• **Work to complete**: This exercise asks for an exact copy of the lines from the one containing "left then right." through the final line of the material, with pictures omitted.

• **Given data**:

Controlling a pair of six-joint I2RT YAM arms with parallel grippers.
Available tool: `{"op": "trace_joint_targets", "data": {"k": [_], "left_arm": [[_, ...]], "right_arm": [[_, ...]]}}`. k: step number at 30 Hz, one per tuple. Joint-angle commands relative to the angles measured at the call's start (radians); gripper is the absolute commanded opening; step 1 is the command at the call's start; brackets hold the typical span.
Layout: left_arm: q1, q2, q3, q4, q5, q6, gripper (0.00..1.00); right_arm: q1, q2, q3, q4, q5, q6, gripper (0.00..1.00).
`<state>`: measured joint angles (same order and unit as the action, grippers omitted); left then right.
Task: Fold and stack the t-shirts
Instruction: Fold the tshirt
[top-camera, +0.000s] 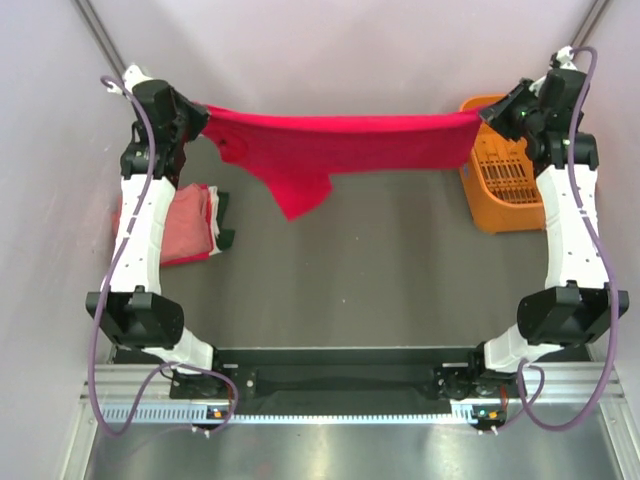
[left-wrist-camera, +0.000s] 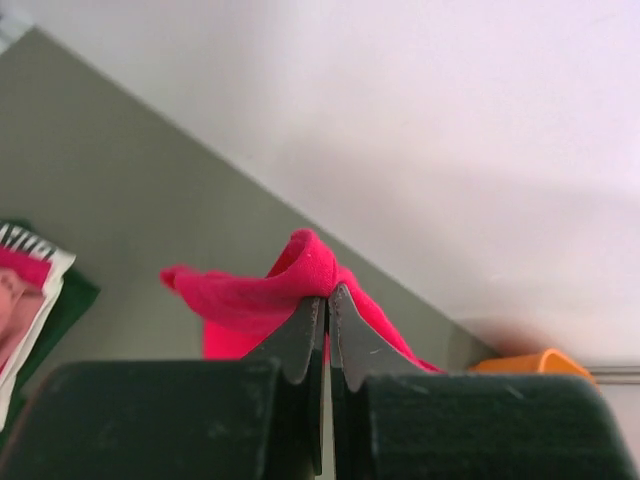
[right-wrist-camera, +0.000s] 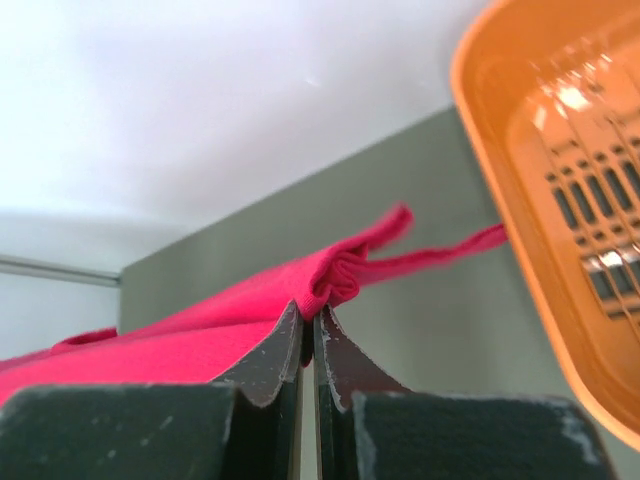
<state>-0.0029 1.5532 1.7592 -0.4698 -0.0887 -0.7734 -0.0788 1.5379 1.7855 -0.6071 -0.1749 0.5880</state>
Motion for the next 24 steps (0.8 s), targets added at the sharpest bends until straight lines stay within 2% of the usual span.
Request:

• **Worked solution**:
`<state>`: measured joint angles (same order and unit as the action, grippers omitted); left then right.
Task: Fold and stack the t-shirts
Instruction: Fold the tshirt
[top-camera, +0.000s] 
[left-wrist-camera, +0.000s] 
[right-wrist-camera, +0.000s] 
<state>-0.0029 1.5532 1.7592 -0.4698 -0.0887 -0.7734 -0.0788 1.5379 1.7855 -0.6071 -0.1749 0.5880</state>
Motion for the next 24 steps (0.8 s), targets added at the sharpest bends until straight lines stay within 2% of the usual span.
Request:

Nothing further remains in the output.